State Deputy of Alagoas
- Incumbent
- Assumed office 1 February 2019

Personal details
- Born: August 5, 1958 (age 68) Maceió, Alagoas, Brazil
- Citizenship: Brazil
- Party: PRTB (2018–2022) MDB (2022–present)
- Education: Federal University of Alagoas
- Occupation: Lawyer Economist

= Fátima Canuto =

Brazilian lawyer, economist, and politician

Maria de Fátima Moreira Canuto Rocha (August 5, 1958) is a Brazilian lawyer, economist, and politician affiliated with the Brazilian Democratic Movement (MDB). Since 2019, she has served as a state representative for the state of Alagoas.

== Biography ==

=== Early years and education ===
Daughter of Rubens Canuto, who served three terms as a representative in the Legislative Assembly of Alagoas, Maria was born in Maceió, the capital of the state of Alagoas, in 1958. In the field of education, she earned a law degree from Cesmac University Center and a degree in economics from the Federal University of Alagoas (UFAL).

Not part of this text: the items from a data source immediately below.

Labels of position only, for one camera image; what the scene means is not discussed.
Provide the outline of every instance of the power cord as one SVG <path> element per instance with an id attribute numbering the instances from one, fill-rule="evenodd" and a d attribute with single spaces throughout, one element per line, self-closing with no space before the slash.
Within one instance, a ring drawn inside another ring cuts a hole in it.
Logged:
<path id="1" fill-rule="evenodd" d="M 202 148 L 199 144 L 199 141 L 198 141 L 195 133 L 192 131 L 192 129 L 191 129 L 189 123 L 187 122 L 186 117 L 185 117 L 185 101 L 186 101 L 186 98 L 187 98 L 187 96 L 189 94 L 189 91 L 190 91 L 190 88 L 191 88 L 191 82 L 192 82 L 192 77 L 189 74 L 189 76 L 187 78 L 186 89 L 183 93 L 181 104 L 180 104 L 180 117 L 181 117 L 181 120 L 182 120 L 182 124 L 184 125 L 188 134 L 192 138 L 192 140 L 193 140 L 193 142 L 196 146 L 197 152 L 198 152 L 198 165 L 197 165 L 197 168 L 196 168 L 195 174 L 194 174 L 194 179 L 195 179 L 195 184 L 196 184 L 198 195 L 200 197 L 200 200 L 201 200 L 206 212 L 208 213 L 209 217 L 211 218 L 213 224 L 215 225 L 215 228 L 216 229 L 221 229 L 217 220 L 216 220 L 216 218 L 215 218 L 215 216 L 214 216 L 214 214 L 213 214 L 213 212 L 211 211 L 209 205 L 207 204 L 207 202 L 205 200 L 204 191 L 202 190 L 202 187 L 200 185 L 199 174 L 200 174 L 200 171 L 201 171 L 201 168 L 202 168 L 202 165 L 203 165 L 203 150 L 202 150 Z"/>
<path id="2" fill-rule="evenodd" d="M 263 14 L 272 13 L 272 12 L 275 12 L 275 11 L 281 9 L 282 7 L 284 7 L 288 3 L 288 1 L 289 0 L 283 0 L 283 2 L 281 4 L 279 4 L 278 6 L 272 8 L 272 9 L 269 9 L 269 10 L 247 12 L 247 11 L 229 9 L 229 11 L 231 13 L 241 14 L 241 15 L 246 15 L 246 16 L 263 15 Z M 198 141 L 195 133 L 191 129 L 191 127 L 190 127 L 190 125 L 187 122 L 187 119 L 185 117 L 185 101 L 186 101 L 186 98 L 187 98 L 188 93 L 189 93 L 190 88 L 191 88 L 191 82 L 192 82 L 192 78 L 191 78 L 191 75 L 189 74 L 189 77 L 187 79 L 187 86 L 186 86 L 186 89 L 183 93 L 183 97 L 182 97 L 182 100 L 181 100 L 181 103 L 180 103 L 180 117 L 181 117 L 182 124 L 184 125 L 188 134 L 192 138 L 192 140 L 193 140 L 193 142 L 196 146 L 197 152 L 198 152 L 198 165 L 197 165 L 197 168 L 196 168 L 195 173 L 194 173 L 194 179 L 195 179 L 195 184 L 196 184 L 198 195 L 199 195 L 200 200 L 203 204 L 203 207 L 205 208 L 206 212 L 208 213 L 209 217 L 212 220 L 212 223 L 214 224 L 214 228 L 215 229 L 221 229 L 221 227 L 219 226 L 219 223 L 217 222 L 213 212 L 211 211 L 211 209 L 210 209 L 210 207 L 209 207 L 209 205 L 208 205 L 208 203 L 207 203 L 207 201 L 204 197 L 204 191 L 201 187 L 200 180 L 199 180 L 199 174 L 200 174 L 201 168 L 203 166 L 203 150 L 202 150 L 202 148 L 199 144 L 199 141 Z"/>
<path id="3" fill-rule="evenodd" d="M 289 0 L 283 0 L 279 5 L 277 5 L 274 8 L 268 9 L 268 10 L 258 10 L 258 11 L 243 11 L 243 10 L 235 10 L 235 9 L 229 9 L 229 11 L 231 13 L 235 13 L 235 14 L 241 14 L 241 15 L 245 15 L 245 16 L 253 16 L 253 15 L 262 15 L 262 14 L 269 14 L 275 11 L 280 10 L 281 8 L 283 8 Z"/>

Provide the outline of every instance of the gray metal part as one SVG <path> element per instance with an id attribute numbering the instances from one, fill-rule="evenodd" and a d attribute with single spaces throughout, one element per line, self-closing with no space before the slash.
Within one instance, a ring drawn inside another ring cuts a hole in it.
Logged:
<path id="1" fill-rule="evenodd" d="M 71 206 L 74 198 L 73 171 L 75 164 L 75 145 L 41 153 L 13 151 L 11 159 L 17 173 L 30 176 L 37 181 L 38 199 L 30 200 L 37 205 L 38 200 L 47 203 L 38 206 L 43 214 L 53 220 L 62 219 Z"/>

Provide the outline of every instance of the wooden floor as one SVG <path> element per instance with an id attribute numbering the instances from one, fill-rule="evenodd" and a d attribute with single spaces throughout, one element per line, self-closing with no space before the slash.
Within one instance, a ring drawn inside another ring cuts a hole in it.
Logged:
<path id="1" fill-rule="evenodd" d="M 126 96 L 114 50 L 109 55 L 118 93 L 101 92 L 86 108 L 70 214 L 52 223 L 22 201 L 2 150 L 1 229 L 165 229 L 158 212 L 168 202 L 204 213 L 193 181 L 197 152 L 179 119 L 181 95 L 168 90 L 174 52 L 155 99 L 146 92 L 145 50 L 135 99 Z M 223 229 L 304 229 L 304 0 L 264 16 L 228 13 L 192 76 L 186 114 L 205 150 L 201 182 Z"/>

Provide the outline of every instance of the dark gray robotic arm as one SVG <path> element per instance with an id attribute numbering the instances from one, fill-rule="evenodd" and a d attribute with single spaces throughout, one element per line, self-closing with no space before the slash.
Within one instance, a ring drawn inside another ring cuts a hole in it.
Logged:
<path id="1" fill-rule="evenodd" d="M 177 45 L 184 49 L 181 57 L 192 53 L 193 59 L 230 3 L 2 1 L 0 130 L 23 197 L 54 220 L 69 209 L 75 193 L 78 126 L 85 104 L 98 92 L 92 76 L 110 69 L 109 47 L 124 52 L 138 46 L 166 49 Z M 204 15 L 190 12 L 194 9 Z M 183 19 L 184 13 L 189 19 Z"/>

=== Career and politics ===
After living in the capital of Alagoas, she moved to Pilar and worked with the Alagoas Women’s Network Against Cancer. She served as deputy secretary of the State Department of Social Assistance and was municipal secretary of health in Pilar. In 2018, she ran for state representative in Alagoas as a candidate for the Brazilian Labour Renewal Party (PRTB) and was elected after receiving more than 37,000 votes. Following disagreements with the PRTB in 2022, she joined the Brazilian Democratic Movement (MDB)., at a ceremony attended by Senator Renan Calheiros. In the new party, she was reelected to the position of state representative after receiving more than 40,000 votes.

==== Electoral performance ====

| Year | Position | Party | Votes | Result | Ref. |
|---|---|---|---|---|---|
| 2018 | State deputy from Alagoas [pt] | PRTB | 37 151 | Elected |  |
| 2022 | State deputy from Alagoas | MDB | 41 319 | Elected |  |

== Personal life ==
She is married to Renato Rezende, a physician, and they have two children.